The Debbie dress, shown in a zigzag print, features drop shoulders and extra long sleeves. Bernice & Barclay had its first runway show Friday night. (Photo: Michael Higgins)

Lorianne Hawdur and Jamieson Nesbitt were friends before they became business partners.

So when they were trying to come up with a name for the fashion line they were dreaming up at Nesbitt’s cottage, the design and merchandising duo just pulled out their middle names, which had that perfect balance of quirkiness and tradition: Bernice & Barclay.

Now they’re bringing their first collection of gimmick-free staples to Ottawa Fashion Week.

Hawdur’s inspiration for the line was the feminine simplicity of Kate Middleton’s style. Nesbitt’s was ’80s vintage punk rocker Debbie Harry.

They were both surprised how easy it was to meet in the middle. The dresses in the collection can be worn long and sleek or pulled up for a ruched look.

“You can wear them with biker boots and a jean jacket or dress them up for a cocktail party,” says Hawdur, who is a senior clothing technologist with the Department of National Defence, where she develops and tweaks clothing for the military. She graduated from Montreal’s LaSalle College and spent about two years as a designer for Mexx’s Canadian line.

“We call it rock ’n’ royalty,” says Nesbitt, has studied couture and merchandising and still occasionally works as a freelance stylist.

“Fashion should be approachable. It’s fashion, it’s supposed to be fun. You should be able to style it any way you want it.”

The 26-piece Fall/Winter 2013 collection features body-skimming knits and jerseys in a palette of black, charcoal, true red, teal, dark brown and cream with a few pieces in a zigzag print as an accent.

The “Debbie” dress has dropped shoulders and sleeves long enough to be pulled beyond the wrist. The “Kate” has a boat neck and a slight dolman silhouette. There is a pegged skirt, a straight skirt, cotton-spandex stretch leggings with a soft leather-like finish, slim T-shirts in various sleeve lengths and a tank top that can be worn as a layering piece.

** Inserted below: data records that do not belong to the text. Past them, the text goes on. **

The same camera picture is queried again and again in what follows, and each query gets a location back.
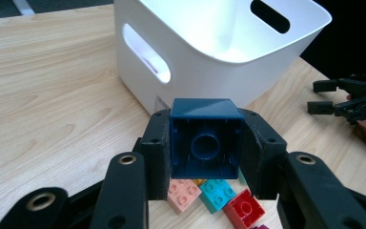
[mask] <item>wooden tabletop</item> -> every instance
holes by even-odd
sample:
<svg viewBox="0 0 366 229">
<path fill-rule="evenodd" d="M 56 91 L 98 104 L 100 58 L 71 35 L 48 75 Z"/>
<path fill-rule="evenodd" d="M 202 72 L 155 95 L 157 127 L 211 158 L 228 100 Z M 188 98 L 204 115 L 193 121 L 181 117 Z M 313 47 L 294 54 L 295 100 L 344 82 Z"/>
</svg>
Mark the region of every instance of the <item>wooden tabletop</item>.
<svg viewBox="0 0 366 229">
<path fill-rule="evenodd" d="M 108 5 L 0 19 L 0 219 L 38 188 L 71 196 L 93 185 L 143 135 L 150 116 L 117 76 L 113 17 Z M 341 117 L 306 111 L 307 101 L 345 100 L 343 92 L 312 92 L 324 78 L 299 58 L 247 109 L 287 140 L 289 152 L 321 157 L 366 195 L 366 137 Z M 229 182 L 237 192 L 246 188 Z M 275 201 L 259 202 L 266 214 L 258 224 L 280 228 Z M 200 199 L 180 216 L 166 201 L 151 201 L 150 226 L 233 227 Z"/>
</svg>

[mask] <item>white plastic bin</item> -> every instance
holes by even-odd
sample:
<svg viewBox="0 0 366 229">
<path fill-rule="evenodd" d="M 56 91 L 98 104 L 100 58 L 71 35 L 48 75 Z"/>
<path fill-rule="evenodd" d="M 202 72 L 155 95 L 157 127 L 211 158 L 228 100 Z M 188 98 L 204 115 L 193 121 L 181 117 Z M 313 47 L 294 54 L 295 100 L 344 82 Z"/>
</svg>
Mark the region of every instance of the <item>white plastic bin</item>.
<svg viewBox="0 0 366 229">
<path fill-rule="evenodd" d="M 114 0 L 118 74 L 151 114 L 176 97 L 230 98 L 246 107 L 270 89 L 331 21 L 311 0 Z"/>
</svg>

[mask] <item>pink lego brick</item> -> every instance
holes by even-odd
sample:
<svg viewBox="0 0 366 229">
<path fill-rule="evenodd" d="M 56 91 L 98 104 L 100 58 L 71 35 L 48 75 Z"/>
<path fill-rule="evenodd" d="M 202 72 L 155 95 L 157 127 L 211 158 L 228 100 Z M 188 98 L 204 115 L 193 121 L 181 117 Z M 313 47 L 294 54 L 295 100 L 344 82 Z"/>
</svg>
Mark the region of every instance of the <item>pink lego brick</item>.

The pieces are all machine-washable and low-maintenance — even those with a bit of wool in the mix. The line, which will be ready in time for fall, is manufactured in Toronto and made with textiles sourced in Canada. Dresses are priced between $90 and $160, and smaller pieces between $40 and $90.

Hawdur and Nesbitt aim to sell through their website and want to have their clothes available in three boutiques in Ottawa,

Montreal and Toronto, and possibly a few in Western Canada.

The designing duo already has an eye on a collection for Spring/Summer 2014 with supersaturated colours inspired by a trip to Italy.

Hawdur and Nesbitt originally thought their market would be women between

25 and 40 who want clothes that can transition from work to an evening out. But to their surprise, their samples have been a hit with women both older and younger than that

target market.

The teens who model the clothes love them, says Hawdur. Women 45-plus like the cuts, which are forgiving rather than clingy.

“I have been through a few body shapes,” she says.

“I know what it’s like to have a bit of a body.”